Activity: Select from the data all lines with the word "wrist".

________________

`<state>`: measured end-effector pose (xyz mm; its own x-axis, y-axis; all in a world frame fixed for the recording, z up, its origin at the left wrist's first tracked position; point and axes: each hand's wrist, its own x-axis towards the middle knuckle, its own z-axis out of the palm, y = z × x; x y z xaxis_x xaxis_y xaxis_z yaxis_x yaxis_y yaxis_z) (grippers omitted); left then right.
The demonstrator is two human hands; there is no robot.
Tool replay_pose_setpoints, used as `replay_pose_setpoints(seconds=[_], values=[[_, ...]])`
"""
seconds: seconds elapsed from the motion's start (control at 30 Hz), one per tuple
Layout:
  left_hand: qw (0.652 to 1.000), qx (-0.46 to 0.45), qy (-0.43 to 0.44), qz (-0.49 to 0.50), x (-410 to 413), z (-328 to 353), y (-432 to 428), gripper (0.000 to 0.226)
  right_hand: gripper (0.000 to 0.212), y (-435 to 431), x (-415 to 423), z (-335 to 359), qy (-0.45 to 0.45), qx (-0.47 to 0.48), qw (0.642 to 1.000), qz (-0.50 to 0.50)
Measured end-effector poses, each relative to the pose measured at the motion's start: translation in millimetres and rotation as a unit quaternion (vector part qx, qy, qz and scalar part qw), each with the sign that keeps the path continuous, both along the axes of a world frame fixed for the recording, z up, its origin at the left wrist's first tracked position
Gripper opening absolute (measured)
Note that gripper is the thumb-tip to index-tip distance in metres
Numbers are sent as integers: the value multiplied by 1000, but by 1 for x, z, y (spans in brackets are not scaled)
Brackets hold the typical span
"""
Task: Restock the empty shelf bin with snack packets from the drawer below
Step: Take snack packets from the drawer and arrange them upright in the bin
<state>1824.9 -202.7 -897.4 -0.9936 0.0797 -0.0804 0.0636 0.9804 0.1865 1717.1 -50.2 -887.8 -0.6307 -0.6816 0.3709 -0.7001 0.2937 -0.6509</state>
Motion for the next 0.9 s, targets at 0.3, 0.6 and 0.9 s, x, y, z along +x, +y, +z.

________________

Reply:
`<state>`: measured end-effector pose (xyz mm; its own x-axis, y-axis; all in a world frame fixed for the recording, z up, its origin at the left wrist's first tracked position; point and axes: each hand's wrist, its own x-axis towards the middle knuckle, its own z-axis out of the palm, y = z × x; x y z xaxis_x xaxis_y xaxis_z yaxis_x yaxis_y yaxis_z) (grippers omitted); left then right.
Measured end-effector poses, each relative to the pose measured at the motion's start: translation in millimetres and rotation as a unit quaternion (vector part qx, qy, qz and scalar part qw), each with the sign that keeps the path continuous, both along the axes of a world frame fixed for the recording, z up, its origin at the left wrist's first tracked position

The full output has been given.